Taking some time off proved successful for the fliest white guy in America. Not only did he manage to nab a Grammy nomination for the ultimately forgetful “Time Bomb”, but he snatched up producer Danger Mouse and put together a collection of reflective, self involving songs that bridge the gap between the mellow waves of Sea Change and the poppy electro-beats in Guero. And that’s a good thing, sort of like finding that object you were once looking for years ago. In other words, better late than never.
There’s a nostalgic, dusty feeling to Modern Guilt. One might lay credit to Danger Mouse, who enjoys throw backs to the ol’ sixties and seventies, specifically the Motown era, but much of it chimes from Beck’s wavy vocals that float on and on through track after track.

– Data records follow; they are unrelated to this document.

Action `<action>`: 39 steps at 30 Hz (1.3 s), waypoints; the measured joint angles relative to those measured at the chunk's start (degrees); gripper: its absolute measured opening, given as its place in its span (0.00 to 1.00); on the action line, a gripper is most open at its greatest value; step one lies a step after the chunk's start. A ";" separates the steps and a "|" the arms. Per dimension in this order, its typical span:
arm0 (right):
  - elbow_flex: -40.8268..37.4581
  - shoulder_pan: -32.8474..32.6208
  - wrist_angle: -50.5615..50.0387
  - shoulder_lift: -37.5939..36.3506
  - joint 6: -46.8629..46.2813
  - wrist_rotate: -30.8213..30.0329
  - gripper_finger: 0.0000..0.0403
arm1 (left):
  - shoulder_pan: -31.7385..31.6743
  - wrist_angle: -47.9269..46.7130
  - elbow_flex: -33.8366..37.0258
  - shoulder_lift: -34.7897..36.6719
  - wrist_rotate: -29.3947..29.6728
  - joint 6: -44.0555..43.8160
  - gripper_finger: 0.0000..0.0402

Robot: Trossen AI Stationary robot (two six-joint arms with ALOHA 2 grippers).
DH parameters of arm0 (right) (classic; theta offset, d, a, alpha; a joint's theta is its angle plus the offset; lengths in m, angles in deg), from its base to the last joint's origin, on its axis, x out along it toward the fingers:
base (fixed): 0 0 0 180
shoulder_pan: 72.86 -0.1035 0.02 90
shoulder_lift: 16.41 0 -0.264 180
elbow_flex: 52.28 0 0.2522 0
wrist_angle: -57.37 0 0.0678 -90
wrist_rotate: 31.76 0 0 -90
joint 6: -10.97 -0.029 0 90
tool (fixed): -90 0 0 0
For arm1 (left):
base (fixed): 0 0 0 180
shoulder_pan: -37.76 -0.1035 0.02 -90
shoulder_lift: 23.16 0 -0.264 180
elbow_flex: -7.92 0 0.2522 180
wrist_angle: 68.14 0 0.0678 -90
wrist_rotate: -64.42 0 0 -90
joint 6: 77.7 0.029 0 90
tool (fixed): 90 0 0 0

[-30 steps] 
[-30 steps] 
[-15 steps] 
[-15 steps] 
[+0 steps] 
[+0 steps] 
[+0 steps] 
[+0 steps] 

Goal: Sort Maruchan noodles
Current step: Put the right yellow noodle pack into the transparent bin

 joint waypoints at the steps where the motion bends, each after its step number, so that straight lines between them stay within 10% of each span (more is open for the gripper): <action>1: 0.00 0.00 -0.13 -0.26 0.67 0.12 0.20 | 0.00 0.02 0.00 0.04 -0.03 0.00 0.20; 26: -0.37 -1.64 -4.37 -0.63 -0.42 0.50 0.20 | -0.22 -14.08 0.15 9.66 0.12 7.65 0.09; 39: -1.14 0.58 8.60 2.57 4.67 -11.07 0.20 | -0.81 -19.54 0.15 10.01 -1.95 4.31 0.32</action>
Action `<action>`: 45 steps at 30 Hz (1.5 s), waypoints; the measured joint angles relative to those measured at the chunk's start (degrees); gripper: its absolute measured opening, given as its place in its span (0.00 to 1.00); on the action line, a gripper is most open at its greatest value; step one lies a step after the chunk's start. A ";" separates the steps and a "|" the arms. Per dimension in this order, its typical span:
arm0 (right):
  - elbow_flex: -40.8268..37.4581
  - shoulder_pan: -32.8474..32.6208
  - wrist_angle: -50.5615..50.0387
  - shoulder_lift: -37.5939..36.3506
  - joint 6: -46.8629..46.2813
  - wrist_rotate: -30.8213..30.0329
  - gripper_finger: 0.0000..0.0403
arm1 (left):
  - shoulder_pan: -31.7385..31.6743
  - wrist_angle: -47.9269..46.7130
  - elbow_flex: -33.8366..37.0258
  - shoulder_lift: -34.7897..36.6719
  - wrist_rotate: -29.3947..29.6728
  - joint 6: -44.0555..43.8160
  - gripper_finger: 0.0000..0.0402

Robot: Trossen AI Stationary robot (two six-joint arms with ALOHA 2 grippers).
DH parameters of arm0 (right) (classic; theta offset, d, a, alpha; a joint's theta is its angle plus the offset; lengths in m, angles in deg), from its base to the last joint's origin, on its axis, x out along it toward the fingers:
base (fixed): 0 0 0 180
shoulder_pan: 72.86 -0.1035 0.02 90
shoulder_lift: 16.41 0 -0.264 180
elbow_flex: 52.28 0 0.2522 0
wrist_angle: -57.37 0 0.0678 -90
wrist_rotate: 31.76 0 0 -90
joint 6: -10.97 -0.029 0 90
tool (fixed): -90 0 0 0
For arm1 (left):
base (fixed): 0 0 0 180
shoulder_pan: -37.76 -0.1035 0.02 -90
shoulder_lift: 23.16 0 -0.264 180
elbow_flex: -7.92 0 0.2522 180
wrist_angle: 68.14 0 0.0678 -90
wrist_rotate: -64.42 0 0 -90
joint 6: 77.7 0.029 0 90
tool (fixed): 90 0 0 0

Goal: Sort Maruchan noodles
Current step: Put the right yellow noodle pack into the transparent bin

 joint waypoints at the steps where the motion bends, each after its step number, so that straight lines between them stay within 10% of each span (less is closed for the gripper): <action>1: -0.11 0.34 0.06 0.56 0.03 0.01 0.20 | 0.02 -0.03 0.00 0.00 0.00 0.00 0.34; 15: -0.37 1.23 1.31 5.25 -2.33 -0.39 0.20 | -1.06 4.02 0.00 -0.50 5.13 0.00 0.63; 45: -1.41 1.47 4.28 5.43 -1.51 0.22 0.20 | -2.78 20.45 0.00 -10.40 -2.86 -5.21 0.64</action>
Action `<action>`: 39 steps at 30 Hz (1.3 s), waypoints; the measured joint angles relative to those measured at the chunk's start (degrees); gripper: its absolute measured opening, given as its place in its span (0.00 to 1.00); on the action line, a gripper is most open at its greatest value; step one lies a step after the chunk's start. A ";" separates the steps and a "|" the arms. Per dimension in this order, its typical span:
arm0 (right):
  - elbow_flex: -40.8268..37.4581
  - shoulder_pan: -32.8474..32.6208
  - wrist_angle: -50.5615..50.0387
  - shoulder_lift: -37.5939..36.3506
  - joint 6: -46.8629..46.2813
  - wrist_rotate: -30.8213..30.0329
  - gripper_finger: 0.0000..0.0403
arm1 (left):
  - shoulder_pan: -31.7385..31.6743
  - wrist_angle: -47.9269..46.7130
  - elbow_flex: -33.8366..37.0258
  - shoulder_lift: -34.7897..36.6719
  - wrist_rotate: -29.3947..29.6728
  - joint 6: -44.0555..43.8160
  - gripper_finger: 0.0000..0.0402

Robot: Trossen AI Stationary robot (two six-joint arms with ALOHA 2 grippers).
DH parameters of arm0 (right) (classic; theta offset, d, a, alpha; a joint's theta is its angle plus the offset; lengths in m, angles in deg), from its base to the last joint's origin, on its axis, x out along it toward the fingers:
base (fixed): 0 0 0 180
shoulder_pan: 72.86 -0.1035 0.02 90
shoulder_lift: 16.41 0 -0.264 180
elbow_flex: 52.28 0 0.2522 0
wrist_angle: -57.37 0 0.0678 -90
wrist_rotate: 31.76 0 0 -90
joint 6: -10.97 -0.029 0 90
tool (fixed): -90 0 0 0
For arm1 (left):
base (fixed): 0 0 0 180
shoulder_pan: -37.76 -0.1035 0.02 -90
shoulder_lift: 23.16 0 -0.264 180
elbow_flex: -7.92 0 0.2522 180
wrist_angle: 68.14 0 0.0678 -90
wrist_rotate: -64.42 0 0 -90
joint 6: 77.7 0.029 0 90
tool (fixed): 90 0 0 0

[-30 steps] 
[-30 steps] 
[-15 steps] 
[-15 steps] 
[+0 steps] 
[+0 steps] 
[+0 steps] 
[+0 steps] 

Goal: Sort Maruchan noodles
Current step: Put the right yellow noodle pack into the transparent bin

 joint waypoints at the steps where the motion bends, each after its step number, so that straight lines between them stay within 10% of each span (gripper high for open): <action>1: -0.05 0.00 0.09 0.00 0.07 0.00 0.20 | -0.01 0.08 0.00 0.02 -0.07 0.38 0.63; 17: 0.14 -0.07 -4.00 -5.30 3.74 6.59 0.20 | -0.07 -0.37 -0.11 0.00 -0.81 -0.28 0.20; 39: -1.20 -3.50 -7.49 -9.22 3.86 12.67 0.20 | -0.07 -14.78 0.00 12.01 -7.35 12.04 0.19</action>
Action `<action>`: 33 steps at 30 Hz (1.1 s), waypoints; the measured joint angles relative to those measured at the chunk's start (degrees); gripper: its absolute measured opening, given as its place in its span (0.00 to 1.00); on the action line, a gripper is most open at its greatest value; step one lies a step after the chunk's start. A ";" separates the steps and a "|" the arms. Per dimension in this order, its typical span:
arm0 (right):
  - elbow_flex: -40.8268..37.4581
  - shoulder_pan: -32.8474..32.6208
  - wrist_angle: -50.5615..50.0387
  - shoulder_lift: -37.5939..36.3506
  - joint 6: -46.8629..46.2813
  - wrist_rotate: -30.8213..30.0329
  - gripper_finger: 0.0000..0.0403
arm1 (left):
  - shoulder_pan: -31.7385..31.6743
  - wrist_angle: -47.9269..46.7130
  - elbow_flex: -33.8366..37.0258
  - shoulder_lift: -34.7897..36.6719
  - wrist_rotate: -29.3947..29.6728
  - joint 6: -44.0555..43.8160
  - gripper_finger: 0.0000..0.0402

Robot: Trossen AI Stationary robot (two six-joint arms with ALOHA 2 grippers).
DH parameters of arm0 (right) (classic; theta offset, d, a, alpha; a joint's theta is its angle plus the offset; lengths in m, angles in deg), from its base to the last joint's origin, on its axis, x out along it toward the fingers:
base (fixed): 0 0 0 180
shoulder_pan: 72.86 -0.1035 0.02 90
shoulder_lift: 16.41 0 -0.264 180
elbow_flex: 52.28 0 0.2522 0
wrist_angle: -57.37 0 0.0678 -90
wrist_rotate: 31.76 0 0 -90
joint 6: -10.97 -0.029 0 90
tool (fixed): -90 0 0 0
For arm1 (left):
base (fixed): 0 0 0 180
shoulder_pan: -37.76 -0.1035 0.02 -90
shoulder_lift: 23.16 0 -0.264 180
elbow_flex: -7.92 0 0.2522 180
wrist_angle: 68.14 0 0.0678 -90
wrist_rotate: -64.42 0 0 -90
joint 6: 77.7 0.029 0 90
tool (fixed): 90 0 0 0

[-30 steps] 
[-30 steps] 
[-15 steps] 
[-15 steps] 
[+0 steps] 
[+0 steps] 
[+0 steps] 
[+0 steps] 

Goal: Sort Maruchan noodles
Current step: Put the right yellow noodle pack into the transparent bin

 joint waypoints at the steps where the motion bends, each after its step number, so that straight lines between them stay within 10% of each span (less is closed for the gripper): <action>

In “Orphans”, the album’s opener, religious connotations are thrown around, as he sings “If I wake up and see my maker coming/ With all of his crimson and his iron desire.” It’s a thumping song and one that sets the tone for the rest of the album. “Gamma Ray” plays off like a 1960’s beach thrill, if only Frankie Avalon had passed around hits of LSD rather than cheesy smiles. If the drums and orchestration don’t sell you on Danger Mouse’s lending hand, then you’ve never listened to a Gnarls Barkley record.
“Chemtrails” is Beck chanelling Oasis. It’s one of his stronger, more diverse singles, but the entire thing has a very druggy personality to it. The lyrics seem to parallel this idea: “So many people/ Where do they go?/ You and me/ Watching the sky.” If anything, it proves Beck has a happy home waiting for him, in Greenwich Village circa 1967. “Modern Guilt” follows with a drum beat that rivals Wayne Newton’s “Danke Shoen”, bringing about the overall theme of the album, which might possibly be dissatisfaction. When he states, “I feel uptight when I walk in the city/ I feel so cold when I’m at home/ Feels like everything’s starting to hit me”, it’s as if he feels the future is a lifetime in mono.
“Druggy” is a fantastic word to describe this album, namely because that’s what many of these tracks tend to achieve. There are hints of that upbeat melancholic mentality akin to Guero or The Information, as seen in “Youthless”, but they’re glossed over in this seemingly bored state that Beck’s stuck in. Fortunately for the listener, it’s interesting if not depressing. Take, for instance, “Walls”, in which he throws out declarations like “Some days are worse than you can imagine” or “What are you going to do/When those walls are falling down/ Falling down on you.” By the second half of Modern Guilt, its clear someone’s not thinking happy thoughts or just having a bad trip.
If anyone’s ever wondered what a Radiohead/Beck collaboration might sound like, specifically post-2000, then “Replica” is your answer. Static drumming and reverb-laden guitar licks bring about a Kid A specific world for our trusty vocalist to swim in. Shortly following, “Soul Of A Man” is a rollicking, drum thumping, garage rock number that puts some energy in the air, which is fitting for the driving, nerving ambiance in “Profanity Prayers” that arrives next.
By the end of Modern Guilt, Beck wonders, “Was it all an illusion?”, in “Volcano.” Good question. After the lyrical madness that makes up this album, one should be concerned for the guy. If it’s any consideration, this dreary slip was bound to happen, especially when he went from singing about a “Girl” in 2005, then onto his “Nausea” in 2006, and last year’s paranoid “Time Bomb.” While it’s not the most fun you could have within his discography, it’s one of the more intriguing releases in recent memory. The sleek yet rustic production offers a great escape to the digital monotony that would have likely plagued him otherwise. If anything, this is going to sound great in the middle of the night.